A correlation is a statistical technique used to measure and describe the strength and direction of a relationship between two co-variables.
What are co-variables? Give examples
Co-variables are the two variables measured/collected by the researcher and then are compared to each other
For example -
Age
IQ
Reaction time
Number of pets
What is a scattergram and what is it used for?
A scattergram (or scatterplot) is a graph that shows the relationship between two co-variables. Each dot represents a pair of scores.
It helps to visualise the type of correlation:
Upwards trend = positive
Downwards trend = negative
No clear pattern = no correlation
What are the types of correlation?
Positive correlation – as one co-variable increases, the other also increases.
Negative correlation – as one co-variable increases, the other decreases.
Zero correlation – no relationship between the co-variables
What is a correlation coefficient? Give examples.

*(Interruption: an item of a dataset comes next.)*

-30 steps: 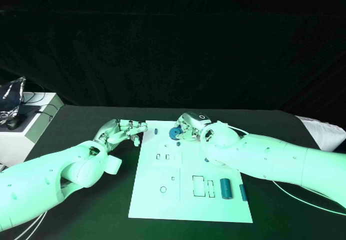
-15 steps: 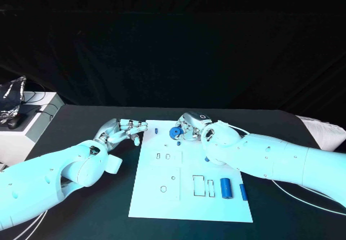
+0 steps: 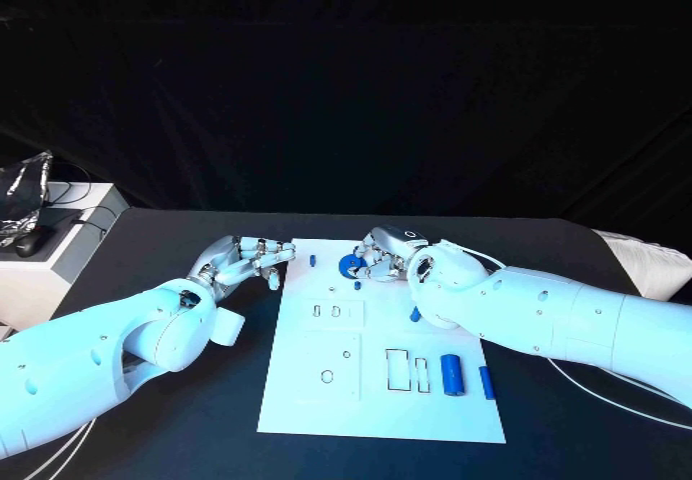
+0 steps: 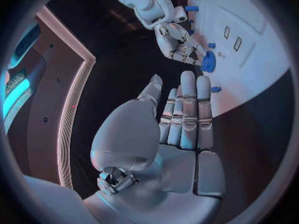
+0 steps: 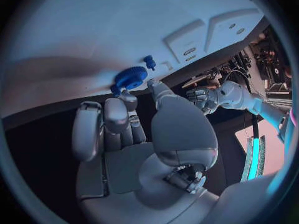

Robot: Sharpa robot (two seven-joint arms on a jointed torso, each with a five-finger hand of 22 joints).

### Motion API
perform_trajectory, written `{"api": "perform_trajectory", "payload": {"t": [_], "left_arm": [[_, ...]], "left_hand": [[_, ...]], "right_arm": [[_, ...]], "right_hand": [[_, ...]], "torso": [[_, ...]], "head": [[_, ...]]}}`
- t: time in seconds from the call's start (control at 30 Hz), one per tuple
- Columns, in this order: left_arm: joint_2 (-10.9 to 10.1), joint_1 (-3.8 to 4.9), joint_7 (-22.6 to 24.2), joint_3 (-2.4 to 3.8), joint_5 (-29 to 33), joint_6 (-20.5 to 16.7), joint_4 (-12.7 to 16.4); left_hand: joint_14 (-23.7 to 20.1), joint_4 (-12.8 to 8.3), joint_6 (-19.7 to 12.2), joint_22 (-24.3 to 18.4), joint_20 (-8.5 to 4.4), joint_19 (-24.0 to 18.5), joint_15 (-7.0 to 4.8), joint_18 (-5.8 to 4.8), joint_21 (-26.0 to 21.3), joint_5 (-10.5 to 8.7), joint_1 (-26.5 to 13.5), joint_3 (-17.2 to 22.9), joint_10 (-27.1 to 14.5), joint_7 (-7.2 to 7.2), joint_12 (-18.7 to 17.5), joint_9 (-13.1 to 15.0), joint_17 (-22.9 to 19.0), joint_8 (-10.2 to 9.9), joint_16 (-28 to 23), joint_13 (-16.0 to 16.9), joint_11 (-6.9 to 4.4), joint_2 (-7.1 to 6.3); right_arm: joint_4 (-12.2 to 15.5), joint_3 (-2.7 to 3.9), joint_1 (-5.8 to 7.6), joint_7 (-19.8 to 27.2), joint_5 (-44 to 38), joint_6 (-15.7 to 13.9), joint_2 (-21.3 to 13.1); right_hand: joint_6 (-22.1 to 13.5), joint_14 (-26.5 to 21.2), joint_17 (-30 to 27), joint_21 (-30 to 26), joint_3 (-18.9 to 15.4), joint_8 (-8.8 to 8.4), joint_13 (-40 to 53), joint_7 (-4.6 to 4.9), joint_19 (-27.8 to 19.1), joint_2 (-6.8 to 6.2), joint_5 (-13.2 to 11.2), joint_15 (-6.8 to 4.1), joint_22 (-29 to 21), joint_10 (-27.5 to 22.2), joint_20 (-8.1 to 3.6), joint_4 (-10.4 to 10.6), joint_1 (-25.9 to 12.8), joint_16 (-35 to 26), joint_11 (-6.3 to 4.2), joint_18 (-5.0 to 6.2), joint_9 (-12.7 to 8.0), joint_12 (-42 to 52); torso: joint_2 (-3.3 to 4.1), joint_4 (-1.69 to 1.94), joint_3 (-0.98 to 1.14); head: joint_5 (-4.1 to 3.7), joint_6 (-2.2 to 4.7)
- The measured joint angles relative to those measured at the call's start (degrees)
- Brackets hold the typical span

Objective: Assemble the parts on the task board

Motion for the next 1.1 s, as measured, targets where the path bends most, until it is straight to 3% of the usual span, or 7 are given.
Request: {"api": "perform_trajectory", "payload": {"t": [0.17,0.47,0.6,0.67,0.87,1.0,1.1], "left_arm": [[0.01,0.00,-0.01,0.00,0.02,0.00,-0.04],[-0.02,0.00,-0.01,0.00,0.03,0.00,-0.09],[-0.03,0.00,-0.01,0.00,0.04,-0.01,-0.10],[-0.03,0.00,0.01,0.00,0.05,-0.01,-0.12],[0.01,0.00,0.32,-0.01,0.19,0.01,-0.38],[0.01,-0.01,0.70,-0.01,0.36,0.10,-0.52],[0.04,-0.02,0.92,-0.01,0.45,0.21,-0.59]], "left_hand": [[0.00,0.00,0.00,0.00,0.00,0.00,0.00,0.00,0.00,0.00,0.00,0.00,0.00,0.00,0.00,0.00,0.00,0.00,0.00,0.00,0.00,0.00],[0.00,0.00,0.00,-0.01,0.00,0.00,0.00,0.00,0.00,0.00,0.00,0.00,-0.21,0.00,0.00,0.00,0.00,0.00,0.00,0.00,-0.21,0.00],[0.00,0.00,0.00,-0.01,0.00,0.00,0.00,0.00,0.00,0.00,0.00,0.00,-0.21,0.00,0.00,0.00,0.00,0.00,0.00,0.00,-0.21,0.00],[0.00,0.00,0.00,-0.01,0.00,0.00,0.00,0.00,0.00,0.00,0.00,0.00,-0.21,0.00,0.00,0.00,-0.01,0.00,0.00,0.00,-0.21,0.00],[-0.30,-0.16,0.00,-0.02,0.23,-0.23,0.30,0.18,0.00,0.00,0.00,-0.16,-0.21,0.00,0.00,0.00,-0.29,0.00,0.00,0.00,-0.21,0.00],[-0.30,-0.57,0.00,-0.10,0.29,-0.29,0.30,0.19,-0.14,0.00,0.25,-0.22,0.02,0.00,0.00,0.00,-0.38,0.00,0.00,0.00,-0.43,-0.25],[-0.30,-0.74,0.00,-0.13,0.29,-0.29,0.30,0.19,-0.23,0.00,0.31,-0.25,0.15,0.00,0.00,0.00,-0.44,0.00,-0.23,0.00,-0.51,-0.31]], "right_arm": [[0.02,0.00,0.01,0.02,0.31,0.48,-0.34],[1.07,-0.02,-0.01,-0.06,0.42,0.48,-1.97],[2.96,-0.02,-0.03,0.49,0.77,-1.40,-3.85],[3.90,0.01,-0.03,1.45,1.45,-3.24,-5.03],[6.96,0.53,0.63,9.24,9.65,-8.94,-10.63],[8.02,0.84,1.30,15.63,17.44,-9.56,-14.89],[7.68,0.88,1.44,19.00,21.55,-9.18,-17.16]], "right_hand": [[0.05,0.00,0.16,0.23,-0.03,0.00,0.22,-0.05,0.00,0.96,0.52,0.00,0.00,0.22,0.00,-0.03,-0.33,0.00,-0.21,0.00,0.00,0.24],[0.11,0.00,0.22,0.44,-0.02,0.00,0.31,-0.11,0.00,1.27,1.42,0.00,-0.01,0.22,0.00,-1.62,-0.05,0.22,-0.21,0.00,0.00,0.24],[0.12,0.00,0.22,0.44,0.21,0.00,0.31,-0.12,0.00,1.83,1.42,0.00,-0.01,0.22,0.00,-3.50,0.55,0.22,-0.21,0.00,0.00,0.24],[0.12,0.00,0.20,0.44,0.43,0.00,0.31,-0.12,0.00,1.35,1.15,0.00,-0.01,0.21,0.00,-4.79,1.97,0.22,-0.21,0.00,0.00,0.24],[-0.08,0.00,-0.58,-0.01,0.71,0.00,-0.17,0.07,0.00,1.21,-4.70,0.00,-0.02,0.07,0.00,-8.52,6.89,-0.23,-0.34,0.00,0.00,-0.22],[0.10,0.00,-0.63,-0.07,-0.04,0.00,-0.48,0.29,0.00,0.53,-8.85,0.00,-0.02,-0.32,0.00,-11.32,10.07,-0.31,-0.30,0.00,0.00,-0.45],[0.12,0.00,-0.59,-0.75,-1.62,0.00,-0.89,0.32,0.00,0.16,-9.86,0.00,-0.02,-0.43,0.00,-13.00,12.05,-0.77,-0.19,0.00,0.00,-1.03]], "torso": [[-0.01,0.01,-0.01],[-0.01,0.02,0.01],[-0.01,0.02,0.01],[-0.01,0.02,0.01],[-0.11,-0.10,0.01],[-0.12,-0.34,0.12],[-0.14,-0.55,0.25]], "head": [[-0.10,-0.12],[0.02,-0.04],[0.03,0.02],[0.05,0.08],[0.13,0.63],[-0.14,1.09],[-0.30,1.29]]}}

A correlation coefficient is a number between -1 and +1 that shows the strength and direction of a correlation -
+1 = perfect positive correlation
-1 = perfect negative correlation
0 = no correlation
The closer to ±1, the stronger the relationship.
Advantages of correlations?
Often the covariable data already exists and is easily accessible, this means there is usually few ethical problems in data collection.
Correlational studies can highlight potential casual relationships, these can be tested with experimental methods to discover cause and effect relationships.
Disadvantage of correlations?
Correlation does not show causation. While a strong correlation may suggest a relationship exists between 2 variables, it does not show which co-variable led to the change in the other co-variable and there is the possibility that an unknown third variable caused the change in both covariables.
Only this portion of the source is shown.